On an absolute basis, adjusted non-interest expense increased primarily due to higher planned marketing costs, as we continue to build our brand awareness, as well as higher technology costs which are reflected in software and equipment expense. Moving to Asset quality on Slide 17. Asset Quality remains excellent, reflecting our prudent risk culture, diversified portfolio, favorable economic conditions, and the effects of stimulus. Our net charge-off ratio was 19 basis points, a pro forma post-financial crisis well.
Leading indications -- indicators remain strong as MPLc and early-stage delinquencies remain low. Our AOOO coverage ratio decreased to 1.65% as the economic scenarios continue to improve, and -- but still remains above our CSO day one level 1.54%. We also had a provision benefit of 324 million. Continuing on slide 18, capital remains strong.
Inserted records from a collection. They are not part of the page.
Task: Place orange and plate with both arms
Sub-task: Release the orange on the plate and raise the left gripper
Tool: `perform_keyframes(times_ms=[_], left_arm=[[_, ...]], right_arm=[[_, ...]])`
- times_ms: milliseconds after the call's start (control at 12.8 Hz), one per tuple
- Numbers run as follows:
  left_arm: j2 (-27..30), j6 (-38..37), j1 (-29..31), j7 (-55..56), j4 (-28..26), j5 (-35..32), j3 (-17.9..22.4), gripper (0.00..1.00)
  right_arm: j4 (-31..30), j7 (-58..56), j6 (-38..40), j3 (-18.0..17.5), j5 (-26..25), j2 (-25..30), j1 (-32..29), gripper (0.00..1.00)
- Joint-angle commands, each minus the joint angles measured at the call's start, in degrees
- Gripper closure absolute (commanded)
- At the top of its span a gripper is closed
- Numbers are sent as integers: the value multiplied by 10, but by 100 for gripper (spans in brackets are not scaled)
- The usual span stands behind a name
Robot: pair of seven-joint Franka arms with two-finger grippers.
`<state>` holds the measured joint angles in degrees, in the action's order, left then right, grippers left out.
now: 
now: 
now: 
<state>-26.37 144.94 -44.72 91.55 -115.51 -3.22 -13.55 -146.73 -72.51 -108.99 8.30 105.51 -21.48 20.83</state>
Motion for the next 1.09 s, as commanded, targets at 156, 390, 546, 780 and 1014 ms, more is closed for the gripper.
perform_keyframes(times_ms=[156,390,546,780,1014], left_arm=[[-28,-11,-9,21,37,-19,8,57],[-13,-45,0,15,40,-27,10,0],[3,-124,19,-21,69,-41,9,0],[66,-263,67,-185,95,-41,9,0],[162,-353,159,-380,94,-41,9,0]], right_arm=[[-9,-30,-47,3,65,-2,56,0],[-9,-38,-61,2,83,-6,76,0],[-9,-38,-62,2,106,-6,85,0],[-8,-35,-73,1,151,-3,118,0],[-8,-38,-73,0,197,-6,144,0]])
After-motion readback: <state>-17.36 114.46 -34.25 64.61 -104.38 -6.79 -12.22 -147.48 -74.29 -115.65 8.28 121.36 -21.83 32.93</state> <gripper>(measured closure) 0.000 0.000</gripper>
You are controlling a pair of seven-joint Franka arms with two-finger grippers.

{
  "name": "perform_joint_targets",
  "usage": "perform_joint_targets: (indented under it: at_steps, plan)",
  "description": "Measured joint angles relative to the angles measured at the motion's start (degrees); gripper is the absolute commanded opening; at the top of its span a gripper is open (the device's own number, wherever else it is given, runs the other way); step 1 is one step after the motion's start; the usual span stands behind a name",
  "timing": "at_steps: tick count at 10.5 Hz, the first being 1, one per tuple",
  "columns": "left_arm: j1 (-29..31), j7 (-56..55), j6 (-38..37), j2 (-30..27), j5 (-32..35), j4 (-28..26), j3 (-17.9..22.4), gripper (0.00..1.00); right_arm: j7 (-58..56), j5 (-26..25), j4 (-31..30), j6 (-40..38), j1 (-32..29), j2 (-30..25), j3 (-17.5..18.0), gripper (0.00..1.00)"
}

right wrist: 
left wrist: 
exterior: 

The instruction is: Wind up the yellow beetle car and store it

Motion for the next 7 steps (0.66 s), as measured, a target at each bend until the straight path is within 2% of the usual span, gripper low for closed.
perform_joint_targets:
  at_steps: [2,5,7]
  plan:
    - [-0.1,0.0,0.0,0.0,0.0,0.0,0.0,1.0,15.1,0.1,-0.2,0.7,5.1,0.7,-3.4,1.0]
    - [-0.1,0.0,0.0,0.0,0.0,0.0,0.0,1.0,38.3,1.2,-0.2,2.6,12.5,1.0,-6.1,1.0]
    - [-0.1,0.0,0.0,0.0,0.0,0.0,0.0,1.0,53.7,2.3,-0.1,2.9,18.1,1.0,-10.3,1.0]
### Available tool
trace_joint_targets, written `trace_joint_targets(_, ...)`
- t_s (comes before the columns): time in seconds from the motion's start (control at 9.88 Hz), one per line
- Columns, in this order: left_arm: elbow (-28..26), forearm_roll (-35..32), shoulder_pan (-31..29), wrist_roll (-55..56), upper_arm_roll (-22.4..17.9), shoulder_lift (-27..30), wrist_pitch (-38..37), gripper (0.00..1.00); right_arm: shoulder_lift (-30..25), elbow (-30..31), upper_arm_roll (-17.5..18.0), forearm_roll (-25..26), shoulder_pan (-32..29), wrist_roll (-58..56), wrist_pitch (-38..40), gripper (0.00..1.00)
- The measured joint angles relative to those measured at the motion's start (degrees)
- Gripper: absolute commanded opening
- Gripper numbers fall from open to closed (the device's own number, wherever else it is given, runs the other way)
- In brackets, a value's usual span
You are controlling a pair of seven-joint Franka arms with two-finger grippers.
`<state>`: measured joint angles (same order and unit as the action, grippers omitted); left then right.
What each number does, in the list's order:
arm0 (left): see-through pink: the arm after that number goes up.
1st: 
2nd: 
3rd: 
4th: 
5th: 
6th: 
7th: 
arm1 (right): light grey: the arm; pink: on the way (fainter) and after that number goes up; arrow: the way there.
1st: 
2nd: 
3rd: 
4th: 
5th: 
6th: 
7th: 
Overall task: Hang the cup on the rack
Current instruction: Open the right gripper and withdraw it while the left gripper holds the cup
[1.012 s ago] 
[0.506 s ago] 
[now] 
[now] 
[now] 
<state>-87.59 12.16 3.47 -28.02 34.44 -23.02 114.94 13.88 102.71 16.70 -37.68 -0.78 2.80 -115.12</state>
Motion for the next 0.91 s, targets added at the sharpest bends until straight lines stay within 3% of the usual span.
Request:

Our CET1 ratio of 10.1% was above our near-term. 9.75% target. We did not repurchase any shares during the third quarter due to the effects of the recent acquisition activity. We have approximately 1 to 2 billion of potential capital deployment remaining through the third quarter of 2022. We expect to consume approximately 500 million of this capacity via share repurchases in the fourth quarter, reflecting our own capital position, reduced integration risks on the heels of very successful integration event we discussed earlier.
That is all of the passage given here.